Action item: Copy each line of the following data that contains "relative".

Dataset content:
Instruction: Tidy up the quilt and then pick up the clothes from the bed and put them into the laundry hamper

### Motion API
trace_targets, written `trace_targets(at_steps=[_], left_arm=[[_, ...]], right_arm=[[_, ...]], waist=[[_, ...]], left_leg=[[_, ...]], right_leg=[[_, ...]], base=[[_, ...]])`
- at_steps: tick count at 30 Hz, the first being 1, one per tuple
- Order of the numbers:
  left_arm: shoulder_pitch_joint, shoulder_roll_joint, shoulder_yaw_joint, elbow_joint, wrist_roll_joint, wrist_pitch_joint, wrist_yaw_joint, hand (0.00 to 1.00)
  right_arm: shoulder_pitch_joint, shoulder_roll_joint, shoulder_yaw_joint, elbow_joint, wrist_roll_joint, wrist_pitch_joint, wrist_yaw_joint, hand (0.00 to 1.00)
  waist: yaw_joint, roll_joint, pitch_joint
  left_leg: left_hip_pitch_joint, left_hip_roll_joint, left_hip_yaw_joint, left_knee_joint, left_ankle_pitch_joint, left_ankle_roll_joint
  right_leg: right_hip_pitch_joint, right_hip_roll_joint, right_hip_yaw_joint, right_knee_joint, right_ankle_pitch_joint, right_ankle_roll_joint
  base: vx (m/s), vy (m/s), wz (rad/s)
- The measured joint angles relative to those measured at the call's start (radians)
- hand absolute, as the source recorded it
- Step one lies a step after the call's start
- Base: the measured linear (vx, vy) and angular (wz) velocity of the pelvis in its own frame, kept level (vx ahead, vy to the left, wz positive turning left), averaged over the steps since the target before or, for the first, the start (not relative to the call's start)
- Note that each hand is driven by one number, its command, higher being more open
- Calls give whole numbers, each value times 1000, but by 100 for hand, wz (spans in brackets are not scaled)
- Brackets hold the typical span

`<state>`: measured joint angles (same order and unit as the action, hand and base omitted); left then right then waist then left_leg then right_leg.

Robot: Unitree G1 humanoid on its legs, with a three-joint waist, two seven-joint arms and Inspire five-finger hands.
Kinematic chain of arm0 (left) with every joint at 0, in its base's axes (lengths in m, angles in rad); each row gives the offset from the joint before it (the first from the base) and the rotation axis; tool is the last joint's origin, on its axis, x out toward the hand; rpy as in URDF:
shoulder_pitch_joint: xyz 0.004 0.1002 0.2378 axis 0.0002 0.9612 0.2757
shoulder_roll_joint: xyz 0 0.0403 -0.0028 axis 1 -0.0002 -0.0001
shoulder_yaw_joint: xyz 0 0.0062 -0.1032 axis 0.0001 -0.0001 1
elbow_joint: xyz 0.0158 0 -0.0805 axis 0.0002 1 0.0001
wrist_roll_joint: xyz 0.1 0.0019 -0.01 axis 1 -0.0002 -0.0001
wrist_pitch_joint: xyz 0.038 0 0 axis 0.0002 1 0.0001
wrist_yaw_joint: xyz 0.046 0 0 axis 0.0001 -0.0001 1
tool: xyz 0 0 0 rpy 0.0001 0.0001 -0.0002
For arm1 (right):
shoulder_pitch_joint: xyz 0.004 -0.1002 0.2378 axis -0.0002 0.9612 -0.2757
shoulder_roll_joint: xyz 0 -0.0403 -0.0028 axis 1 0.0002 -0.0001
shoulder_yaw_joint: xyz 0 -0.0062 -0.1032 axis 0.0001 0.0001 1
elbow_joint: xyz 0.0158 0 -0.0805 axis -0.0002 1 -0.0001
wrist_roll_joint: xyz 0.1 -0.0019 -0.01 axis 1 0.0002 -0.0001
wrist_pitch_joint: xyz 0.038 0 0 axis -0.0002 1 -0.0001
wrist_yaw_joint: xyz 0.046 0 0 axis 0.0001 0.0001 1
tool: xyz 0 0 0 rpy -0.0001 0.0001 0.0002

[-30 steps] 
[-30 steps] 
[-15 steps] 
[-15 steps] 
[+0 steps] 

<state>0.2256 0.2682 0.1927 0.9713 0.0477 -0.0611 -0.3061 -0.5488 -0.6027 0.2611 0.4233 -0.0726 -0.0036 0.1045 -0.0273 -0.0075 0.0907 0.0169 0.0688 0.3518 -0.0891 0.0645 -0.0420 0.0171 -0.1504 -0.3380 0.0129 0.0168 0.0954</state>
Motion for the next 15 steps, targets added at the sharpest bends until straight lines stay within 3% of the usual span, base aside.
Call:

Solution to this problem:
- The measured joint angles relative to those measured at the call's start (radians)
- Base: the measured linear (vx, vy) and angular (wz) velocity of the pelvis in its own frame, kept level (vx ahead, vy to the left, wz positive turning left), averaged over the steps since the target before or, for the first, the start (not relative to the call's start)

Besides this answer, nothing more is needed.